La Loi sur les municipalités de 1840 et les émeutes subséquentes à Barcelone et Madrid ont poussé la reine Marie-Christine, alors régente, à la démission, marquant le début de la régence d'Espartero. Le texte traite de la confrontation entre les soutiens libéraux, modérés, progressistes et sociaux dont dispose chaque camp.

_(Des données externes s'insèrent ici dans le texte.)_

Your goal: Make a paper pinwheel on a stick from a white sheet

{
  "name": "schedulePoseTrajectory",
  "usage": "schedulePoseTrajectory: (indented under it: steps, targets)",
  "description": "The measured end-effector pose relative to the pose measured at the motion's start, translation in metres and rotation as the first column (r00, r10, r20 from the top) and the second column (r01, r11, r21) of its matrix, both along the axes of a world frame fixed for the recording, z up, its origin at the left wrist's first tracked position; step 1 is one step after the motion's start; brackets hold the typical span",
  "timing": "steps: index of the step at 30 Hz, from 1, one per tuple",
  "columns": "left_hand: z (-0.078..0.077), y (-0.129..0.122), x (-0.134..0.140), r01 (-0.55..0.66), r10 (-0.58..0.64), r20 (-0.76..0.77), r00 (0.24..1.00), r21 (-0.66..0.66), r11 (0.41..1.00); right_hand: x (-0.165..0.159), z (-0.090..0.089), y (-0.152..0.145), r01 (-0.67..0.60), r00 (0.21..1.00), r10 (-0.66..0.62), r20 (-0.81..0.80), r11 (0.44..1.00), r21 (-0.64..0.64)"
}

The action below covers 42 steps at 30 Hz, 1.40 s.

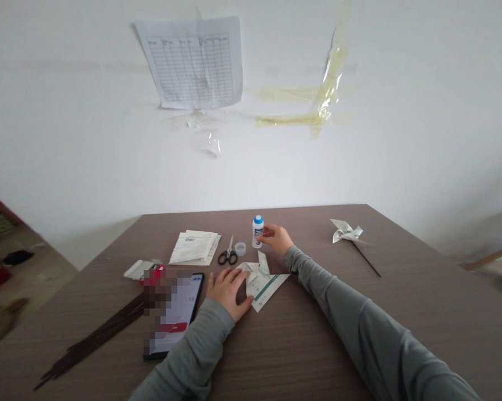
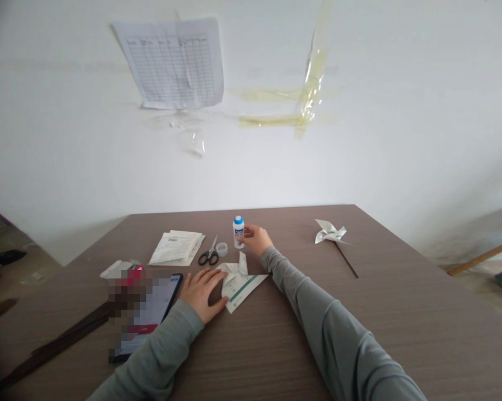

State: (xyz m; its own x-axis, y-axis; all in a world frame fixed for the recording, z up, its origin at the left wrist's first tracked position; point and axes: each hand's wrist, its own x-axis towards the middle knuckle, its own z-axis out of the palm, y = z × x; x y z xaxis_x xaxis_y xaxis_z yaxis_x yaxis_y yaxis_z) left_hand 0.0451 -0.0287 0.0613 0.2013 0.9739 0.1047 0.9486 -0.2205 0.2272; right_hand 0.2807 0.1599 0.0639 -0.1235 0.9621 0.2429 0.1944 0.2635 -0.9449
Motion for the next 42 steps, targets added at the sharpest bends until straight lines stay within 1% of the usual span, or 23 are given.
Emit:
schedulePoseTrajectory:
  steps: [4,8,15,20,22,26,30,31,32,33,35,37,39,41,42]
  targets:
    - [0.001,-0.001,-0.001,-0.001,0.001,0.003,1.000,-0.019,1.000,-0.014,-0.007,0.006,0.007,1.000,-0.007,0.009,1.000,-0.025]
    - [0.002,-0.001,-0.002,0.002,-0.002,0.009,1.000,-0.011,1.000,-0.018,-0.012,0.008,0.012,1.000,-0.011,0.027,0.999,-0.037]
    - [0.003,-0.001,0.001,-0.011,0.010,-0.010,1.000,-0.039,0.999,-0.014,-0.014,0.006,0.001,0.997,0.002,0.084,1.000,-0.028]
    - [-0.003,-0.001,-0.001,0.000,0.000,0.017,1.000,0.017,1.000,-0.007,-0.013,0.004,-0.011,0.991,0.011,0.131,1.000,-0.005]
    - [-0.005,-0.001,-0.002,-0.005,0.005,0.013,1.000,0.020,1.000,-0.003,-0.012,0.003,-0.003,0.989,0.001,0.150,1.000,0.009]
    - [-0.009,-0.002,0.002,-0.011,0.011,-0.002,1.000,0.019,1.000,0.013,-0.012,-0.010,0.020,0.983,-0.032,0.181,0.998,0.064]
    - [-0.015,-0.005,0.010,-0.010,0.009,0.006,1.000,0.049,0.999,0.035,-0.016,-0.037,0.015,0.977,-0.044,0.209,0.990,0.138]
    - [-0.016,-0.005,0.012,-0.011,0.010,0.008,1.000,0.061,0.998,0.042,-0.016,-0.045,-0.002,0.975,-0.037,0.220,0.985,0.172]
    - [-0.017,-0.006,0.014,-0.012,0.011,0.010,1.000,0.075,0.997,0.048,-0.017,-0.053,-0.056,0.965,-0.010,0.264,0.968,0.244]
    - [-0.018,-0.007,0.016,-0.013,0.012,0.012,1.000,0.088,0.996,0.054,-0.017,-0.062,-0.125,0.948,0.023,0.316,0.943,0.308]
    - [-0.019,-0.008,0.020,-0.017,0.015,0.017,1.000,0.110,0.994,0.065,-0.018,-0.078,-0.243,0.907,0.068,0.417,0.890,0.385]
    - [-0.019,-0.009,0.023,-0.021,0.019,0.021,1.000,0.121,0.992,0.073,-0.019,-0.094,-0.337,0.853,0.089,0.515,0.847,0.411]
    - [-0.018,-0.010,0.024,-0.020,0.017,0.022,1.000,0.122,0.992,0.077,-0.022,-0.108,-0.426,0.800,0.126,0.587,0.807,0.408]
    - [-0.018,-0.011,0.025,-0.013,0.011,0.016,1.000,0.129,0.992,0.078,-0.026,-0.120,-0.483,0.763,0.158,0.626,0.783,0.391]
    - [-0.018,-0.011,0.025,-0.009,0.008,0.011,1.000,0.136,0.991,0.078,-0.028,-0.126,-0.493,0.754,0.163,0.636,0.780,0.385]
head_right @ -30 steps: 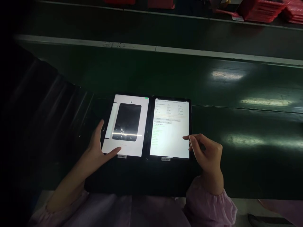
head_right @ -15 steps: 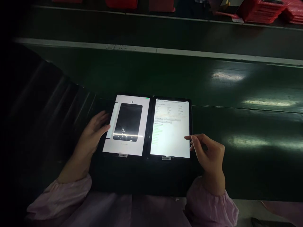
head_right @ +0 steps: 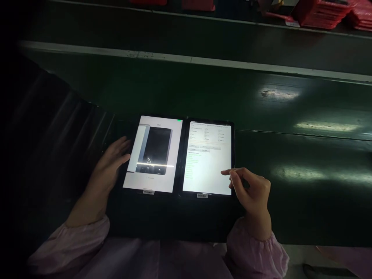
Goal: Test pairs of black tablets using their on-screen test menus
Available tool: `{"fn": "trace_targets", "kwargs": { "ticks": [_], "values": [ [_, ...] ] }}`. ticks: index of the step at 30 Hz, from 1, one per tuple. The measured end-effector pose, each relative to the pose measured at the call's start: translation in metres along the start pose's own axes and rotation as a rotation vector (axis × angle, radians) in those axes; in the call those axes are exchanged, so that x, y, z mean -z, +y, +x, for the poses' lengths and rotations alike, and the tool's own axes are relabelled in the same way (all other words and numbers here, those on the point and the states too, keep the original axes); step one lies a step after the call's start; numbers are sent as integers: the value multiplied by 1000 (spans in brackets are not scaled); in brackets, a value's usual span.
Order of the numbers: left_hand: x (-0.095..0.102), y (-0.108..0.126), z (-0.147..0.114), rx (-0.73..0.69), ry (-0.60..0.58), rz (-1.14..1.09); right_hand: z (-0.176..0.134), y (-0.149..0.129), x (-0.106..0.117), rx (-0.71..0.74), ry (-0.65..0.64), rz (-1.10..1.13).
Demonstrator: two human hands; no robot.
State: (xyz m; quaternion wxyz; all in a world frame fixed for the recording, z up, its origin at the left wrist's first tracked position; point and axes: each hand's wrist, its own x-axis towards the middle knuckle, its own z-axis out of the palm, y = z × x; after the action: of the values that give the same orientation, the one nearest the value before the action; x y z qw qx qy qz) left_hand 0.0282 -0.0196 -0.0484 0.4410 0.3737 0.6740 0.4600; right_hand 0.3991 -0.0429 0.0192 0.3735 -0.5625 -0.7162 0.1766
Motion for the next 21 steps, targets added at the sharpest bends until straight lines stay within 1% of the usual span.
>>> {"fn": "trace_targets", "kwargs": {
  "ticks": [6, 10, 11, 13, 15, 16, 17, 19, 21],
  "values": [
    [-3, -10, 3, -59, 1, 40, 0, 1, -1, -15, 26, -4],
    [-1, -13, 3, -70, -21, 54, 1, -4, 0, -9, 0, 30],
    [2, -13, 0, -71, -49, 63, 0, -7, 0, 14, -30, 54],
    [10, -14, -10, -64, -140, 110, -5, -14, 2, 90, -147, 107],
    [20, -14, -26, -34, -229, 180, -12, -22, 4, 175, -298, 135],
    [24, -15, -34, -14, -259, 214, -16, -24, 5, 210, -356, 131],
    [28, -15, -42, 3, -274, 242, -19, -26, 5, 232, -386, 115],
    [32, -16, -53, 18, -300, 291, -24, -28, 4, 227, -368, 55],
    [30, -16, -58, -8, -301, 353, -27, -27, 2, 182, -268, -39]
  ]
}}
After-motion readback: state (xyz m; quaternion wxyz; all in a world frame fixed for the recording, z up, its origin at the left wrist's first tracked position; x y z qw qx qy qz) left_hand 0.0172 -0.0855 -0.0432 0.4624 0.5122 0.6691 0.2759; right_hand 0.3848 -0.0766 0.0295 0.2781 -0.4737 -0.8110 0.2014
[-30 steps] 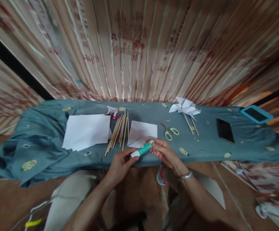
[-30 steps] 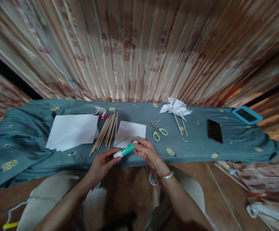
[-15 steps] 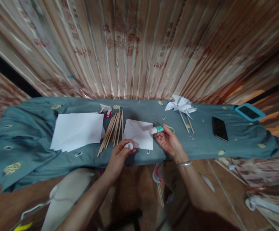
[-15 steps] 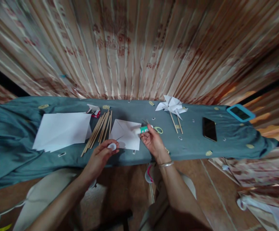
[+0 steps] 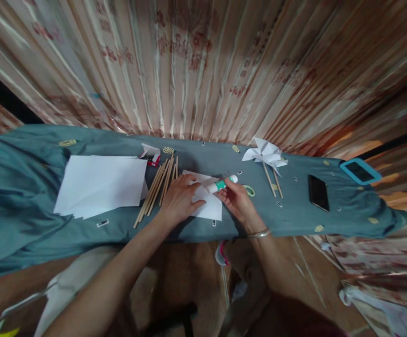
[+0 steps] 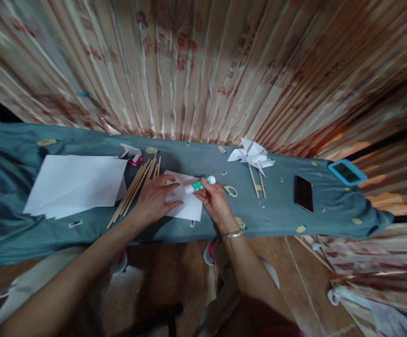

La Division de la Société Espagnole
Après la mort de Ferdinand VII et les décisions prises concernant la question dynastique (Loi salique / Pragmatique Sanction) permettant aux femmes de régner, ce que l'on appellera le contentieux de succession cache en réalité un conflit idéologique. Celui-ci a divisé la société espagnole en deux secteurs ayant des intérêts contradictoires :
- a) Le camp élisabéthain : composé d'hommes d'affaires, de bourgeois, de fonctionnaires, d'officiers de l'armée, de la noblesse, des hautes hiérarchies ecclésiastiques, de la population urbaine et des libéraux. Ils ont choisi de défendre les droits dynastiques d'Isabelle, y voyant la possibilité du triomphe de leurs idées.
- b) Les carlistes : formés par tous ceux qui s'opposent à la révolution libérale, notamment la petite noblesse, certains officiers militaires (les plus réactionnaires), une partie du bas clergé et de nombreux agriculteurs ou petits exploitants modestes qui associaient le libéralisme à l'augmentation des impôts.
La Régence et la Construction de l'État Libéral
La mort de Ferdinand VII n'avait laissé presque aucune chance de survie au régime absolutiste, alors que dans le contexte européen de l'époque, le libéralisme triomphait en France et au Portugal. Enfin, l'insurrection carliste a forcé la reine mère Marie-Christine, qui n'avait personnellement aucune sympathie pour les idées libérales, à faire confiance aux anciens adversaires de son défunt mari et à introduire des réformes politiques. Les libéraux sont alors apparus comme la seule force capable de défendre les droits au trône de sa fille.
Pendant la guerre civile, le lien entre le mouvement libéral et la défense de la princesse Isabelle s'est renforcé. Marie-Christine assuma la régence en 1833, devenant chef de l'État pour sa fille mineure. Ainsi commença une phase de régence (1833-1843), période de transition ayant conduit à la construction de l'État libéral. Sa mise en œuvre fut réalisée durant les années du règne d'Isabelle II (1843-1868).
Le Système Électoral et ses Limites
La politique de clientélisme, basée sur des réseaux d'influence et de petits groupes de chefs de parti et de grandes entreprises, s'est appuyée sur un système électoral corrompu, marqué par la manipulation du recensement et des résultats. Le ministre du Gouvernement et les gouverneurs civils manipulaient le processus électoral.
C'était un système, par ailleurs, où seul un faible pourcentage de la population était admis à participer : de 1 % à 25 % lors des phases les plus représentatives, et après l'exil de la reine. En réponse, les progressistes d'abord, puis les démocrates (parti fondé en 1849 suite à une scission du Parti progressiste), ont appelé à une réforme de la loi électorale et à l'extension du suffrage à tous les hommes adultes.
Conclusion
L'idéologie des partis libéraux sous le règne d'Isabelle II a écarté du jeu politique les classes moyennes et inférieures de la société espagnole. Celles-ci commenceront bientôt à défendre des idées plus avancées, comme l'idéal démocrate. Les obstacles au libre jeu politique ont provoqué, d'autre part, l'élargissement du fossé entre l'Espagne réelle et l'Espagne officielle.